● RECORDED INFORMATION

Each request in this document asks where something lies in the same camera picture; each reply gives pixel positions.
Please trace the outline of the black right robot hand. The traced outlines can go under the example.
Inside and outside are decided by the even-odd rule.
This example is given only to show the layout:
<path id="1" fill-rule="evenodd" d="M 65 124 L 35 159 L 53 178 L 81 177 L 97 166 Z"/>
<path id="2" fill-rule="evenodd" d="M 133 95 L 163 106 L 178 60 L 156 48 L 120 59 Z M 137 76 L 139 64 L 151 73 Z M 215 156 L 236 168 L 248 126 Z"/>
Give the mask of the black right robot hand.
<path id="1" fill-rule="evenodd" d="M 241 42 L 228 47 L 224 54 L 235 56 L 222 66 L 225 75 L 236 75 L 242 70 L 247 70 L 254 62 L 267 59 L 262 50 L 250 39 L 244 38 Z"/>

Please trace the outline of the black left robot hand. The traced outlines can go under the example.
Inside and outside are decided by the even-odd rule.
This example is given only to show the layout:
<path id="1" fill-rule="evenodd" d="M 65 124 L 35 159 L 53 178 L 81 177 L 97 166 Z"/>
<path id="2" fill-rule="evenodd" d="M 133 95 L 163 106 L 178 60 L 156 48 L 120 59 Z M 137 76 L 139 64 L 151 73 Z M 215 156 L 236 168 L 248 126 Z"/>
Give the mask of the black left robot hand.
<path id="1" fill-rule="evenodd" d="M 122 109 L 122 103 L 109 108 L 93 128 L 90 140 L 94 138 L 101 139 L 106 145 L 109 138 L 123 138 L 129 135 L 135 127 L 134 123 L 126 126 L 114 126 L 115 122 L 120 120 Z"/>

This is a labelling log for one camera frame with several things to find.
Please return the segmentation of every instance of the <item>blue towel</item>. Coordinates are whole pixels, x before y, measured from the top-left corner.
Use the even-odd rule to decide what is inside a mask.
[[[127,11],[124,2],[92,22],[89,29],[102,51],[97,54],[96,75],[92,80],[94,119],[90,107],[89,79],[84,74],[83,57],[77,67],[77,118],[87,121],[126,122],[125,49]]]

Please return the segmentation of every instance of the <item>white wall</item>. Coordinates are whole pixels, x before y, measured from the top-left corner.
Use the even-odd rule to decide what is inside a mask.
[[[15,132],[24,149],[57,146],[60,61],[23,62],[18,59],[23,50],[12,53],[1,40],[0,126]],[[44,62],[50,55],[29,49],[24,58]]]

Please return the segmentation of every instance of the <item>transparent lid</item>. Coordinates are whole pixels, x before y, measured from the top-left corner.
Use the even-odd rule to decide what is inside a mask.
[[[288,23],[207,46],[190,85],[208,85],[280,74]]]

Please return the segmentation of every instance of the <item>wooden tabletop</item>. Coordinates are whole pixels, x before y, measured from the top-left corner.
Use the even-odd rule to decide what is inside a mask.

● HOW TO COMPLETE THIS TASK
Your answer should be the listing itself, repeated exactly.

● RESULT OF THE TASK
Each request in this document asks where something lies in the same camera picture; each reply gives pixel positions.
Please trace the outline of the black right robot hand. The traced outlines can go under the example.
Inside and outside are decided by the even-odd rule.
This example is given only to show the layout:
<path id="1" fill-rule="evenodd" d="M 65 124 L 35 159 L 53 178 L 81 177 L 97 166 Z"/>
<path id="2" fill-rule="evenodd" d="M 133 95 L 163 106 L 178 60 L 156 48 L 120 59 Z M 137 76 L 139 64 L 151 73 Z M 215 156 L 236 168 L 248 126 Z"/>
Give the mask of the black right robot hand.
<path id="1" fill-rule="evenodd" d="M 241 42 L 228 47 L 224 54 L 235 56 L 222 66 L 225 75 L 236 75 L 242 70 L 247 70 L 254 62 L 267 59 L 262 50 L 250 39 L 244 38 Z"/>

Please trace the outline of the black left robot hand. The traced outlines can go under the example.
Inside and outside are decided by the even-odd rule.
This example is given only to show the layout:
<path id="1" fill-rule="evenodd" d="M 65 124 L 35 159 L 53 178 L 81 177 L 97 166 Z"/>
<path id="2" fill-rule="evenodd" d="M 133 95 L 163 106 L 178 60 L 156 48 L 120 59 Z M 137 76 L 139 64 L 151 73 Z M 215 156 L 236 168 L 248 126 Z"/>
Give the mask of the black left robot hand.
<path id="1" fill-rule="evenodd" d="M 122 109 L 122 103 L 109 108 L 93 128 L 90 140 L 94 138 L 101 139 L 106 145 L 109 138 L 123 138 L 129 135 L 135 127 L 134 123 L 126 126 L 114 126 L 115 122 L 120 120 Z"/>

This is a labelling log for one camera frame with several things to find.
Please return the segmentation of every instance of the <item>blue towel</item>. Coordinates are whole pixels, x before y, measured from the top-left corner.
Use the even-odd rule to decide what is inside a mask.
[[[127,11],[124,2],[92,22],[89,29],[102,51],[97,54],[96,75],[92,80],[94,119],[90,107],[89,79],[84,74],[83,57],[77,67],[77,118],[87,121],[126,122],[125,49]]]

Please return the segmentation of every instance of the <item>white wall</item>. Coordinates are whole pixels, x before y, measured from the top-left corner.
Use the even-odd rule to decide what is inside a mask.
[[[15,132],[24,149],[57,146],[60,61],[23,62],[18,59],[23,50],[12,53],[1,40],[0,126]],[[44,62],[50,55],[29,49],[24,58]]]

Please return the segmentation of every instance of the <item>transparent lid</item>. Coordinates are whole pixels, x before y, measured from the top-left corner.
Use the even-odd rule to decide what is inside a mask.
[[[288,23],[207,46],[190,85],[208,85],[280,74]]]

Please return the segmentation of every instance of the <item>wooden tabletop</item>. Coordinates are whole pixels, x before y, measured from the top-left corner.
Use the even-odd rule to decide what is inside a mask.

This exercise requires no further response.